* **Given material**:

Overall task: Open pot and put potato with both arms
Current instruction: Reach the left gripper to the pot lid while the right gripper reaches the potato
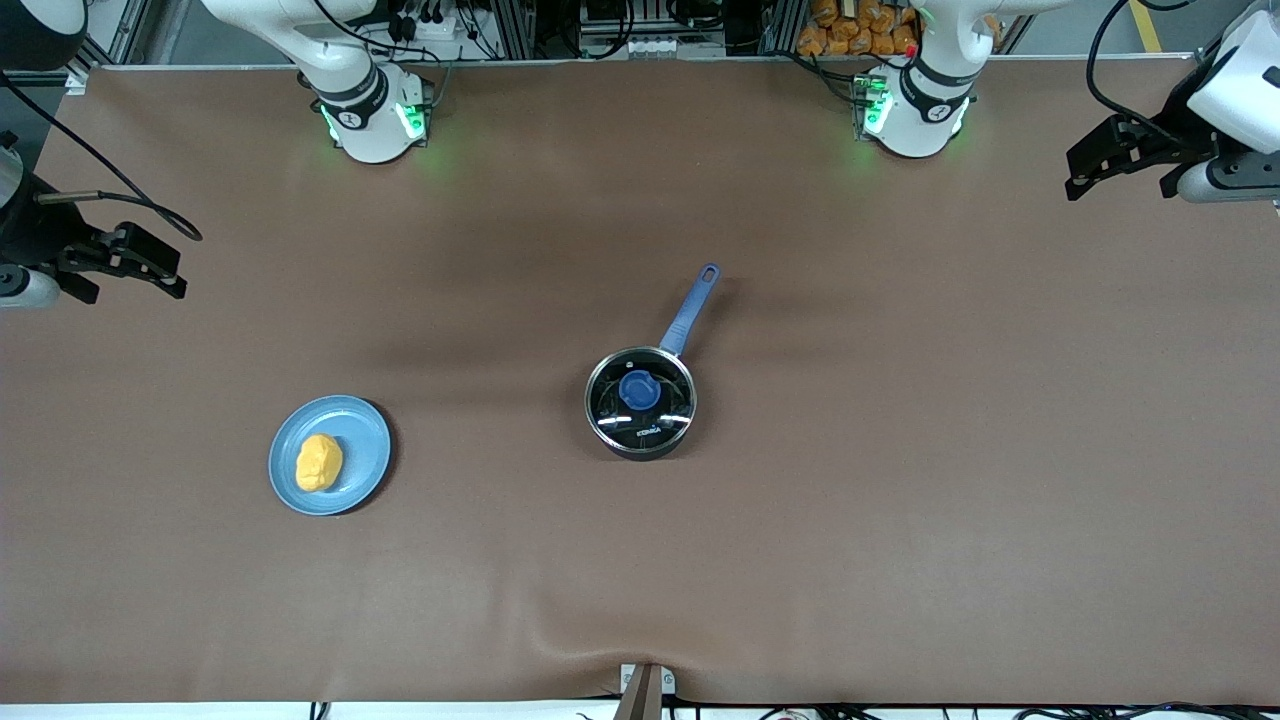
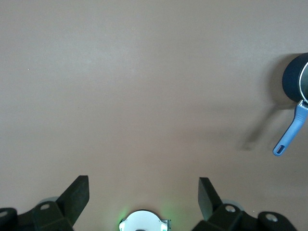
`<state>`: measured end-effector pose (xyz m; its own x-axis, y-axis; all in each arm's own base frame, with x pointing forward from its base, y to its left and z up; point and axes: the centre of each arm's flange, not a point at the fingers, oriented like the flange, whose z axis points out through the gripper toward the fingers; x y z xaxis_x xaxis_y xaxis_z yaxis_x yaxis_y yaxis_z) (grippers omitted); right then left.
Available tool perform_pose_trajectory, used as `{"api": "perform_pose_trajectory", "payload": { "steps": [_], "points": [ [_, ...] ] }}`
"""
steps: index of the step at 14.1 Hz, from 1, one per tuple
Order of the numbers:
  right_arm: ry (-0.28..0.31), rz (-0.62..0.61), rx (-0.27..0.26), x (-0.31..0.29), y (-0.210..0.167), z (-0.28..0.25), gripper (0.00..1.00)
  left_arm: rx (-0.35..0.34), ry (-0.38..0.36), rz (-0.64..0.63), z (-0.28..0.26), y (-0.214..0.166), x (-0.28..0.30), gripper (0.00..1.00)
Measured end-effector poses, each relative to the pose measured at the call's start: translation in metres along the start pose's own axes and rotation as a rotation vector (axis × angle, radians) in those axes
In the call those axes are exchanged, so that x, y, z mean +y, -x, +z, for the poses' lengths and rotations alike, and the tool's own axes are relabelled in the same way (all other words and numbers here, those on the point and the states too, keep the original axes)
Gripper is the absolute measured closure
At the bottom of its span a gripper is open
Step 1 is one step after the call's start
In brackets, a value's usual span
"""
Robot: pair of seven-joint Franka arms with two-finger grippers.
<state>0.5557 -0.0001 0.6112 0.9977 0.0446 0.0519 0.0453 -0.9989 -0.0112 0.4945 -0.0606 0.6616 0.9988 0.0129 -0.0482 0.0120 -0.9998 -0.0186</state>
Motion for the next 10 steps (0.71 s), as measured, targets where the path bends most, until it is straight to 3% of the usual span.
{"api": "perform_pose_trajectory", "payload": {
  "steps": [7, 10],
  "points": [
    [0.0, 0.0, 0.0, 0.0, 0.0, 0.0, 0.0, 0.021, 0.004, 0.003, -0.009, -0.004, 0.001, 0.0],
    [0.0, 0.001, 0.002, 0.0, -0.001, 0.001, 0.0, -0.004, 0.005, 0.026, 0.005, -0.023, 0.016, 0.0]
  ]
}}
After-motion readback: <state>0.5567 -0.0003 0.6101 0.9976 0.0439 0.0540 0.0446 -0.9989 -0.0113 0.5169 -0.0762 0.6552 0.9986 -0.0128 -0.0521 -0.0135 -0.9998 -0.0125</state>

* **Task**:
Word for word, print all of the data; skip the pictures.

* **Output**:
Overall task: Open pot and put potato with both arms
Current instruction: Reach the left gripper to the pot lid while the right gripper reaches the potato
`<state>`: measured end-effector pose (xyz m; its own x-axis, y-axis; all in each arm's own base frame, with x pointing forward from its base, y to its left and z up; point and axes: the centre of each arm's flange, not a point at the fingers, oriented like the flange, whose z axis points out through the gripper toward the fingers; x y z xaxis_x xaxis_y xaxis_z yaxis_x yaxis_y yaxis_z) (grippers omitted); right then left.
Available tool perform_pose_trajectory, used as `{"api": "perform_pose_trajectory", "payload": { "steps": [_], "points": [ [_, ...] ] }}`
"""
steps: index of the step at 14.1 Hz, from 1, one per tuple
Order of the numbers:
  right_arm: ry (-0.28..0.31), rz (-0.62..0.61), rx (-0.27..0.26), x (-0.31..0.29), y (-0.210..0.167), z (-0.28..0.25), gripper (0.00..1.00)
  left_arm: rx (-0.35..0.34), ry (-0.38..0.36), rz (-0.64..0.63), z (-0.28..0.26), y (-0.214..0.166), x (-0.28..0.30), gripper (0.00..1.00)
Measured end-effector poses, each relative to the pose measured at the call's start: translation in metres along the start pose's own axes and rotation as a rotation vector (axis × angle, radians) in those axes
In the call those axes are exchanged, so that x, y, z mean +y, -x, +z, for the poses' lengths and rotations alike, and the tool's own axes are relabelled in the same way (all other words and numbers here, those on the point and the states too, keep the original axes)
Gripper is the absolute measured closure
At the bottom of its span a gripper is open
Step 1 is one step after the call's start
In brackets, a value's usual span
"""
Robot: pair of seven-joint Franka arms with two-finger grippers.
<state>0.5557 -0.0001 0.6112 0.9977 0.0446 0.0519 0.0453 -0.9989 -0.0112 0.4945 -0.0606 0.6616 0.9988 0.0129 -0.0482 0.0120 -0.9998 -0.0186</state>
Motion for the next 10 steps (0.71 s), as measured, targets where the path bends most, until it is straight to 3% of the usual span.
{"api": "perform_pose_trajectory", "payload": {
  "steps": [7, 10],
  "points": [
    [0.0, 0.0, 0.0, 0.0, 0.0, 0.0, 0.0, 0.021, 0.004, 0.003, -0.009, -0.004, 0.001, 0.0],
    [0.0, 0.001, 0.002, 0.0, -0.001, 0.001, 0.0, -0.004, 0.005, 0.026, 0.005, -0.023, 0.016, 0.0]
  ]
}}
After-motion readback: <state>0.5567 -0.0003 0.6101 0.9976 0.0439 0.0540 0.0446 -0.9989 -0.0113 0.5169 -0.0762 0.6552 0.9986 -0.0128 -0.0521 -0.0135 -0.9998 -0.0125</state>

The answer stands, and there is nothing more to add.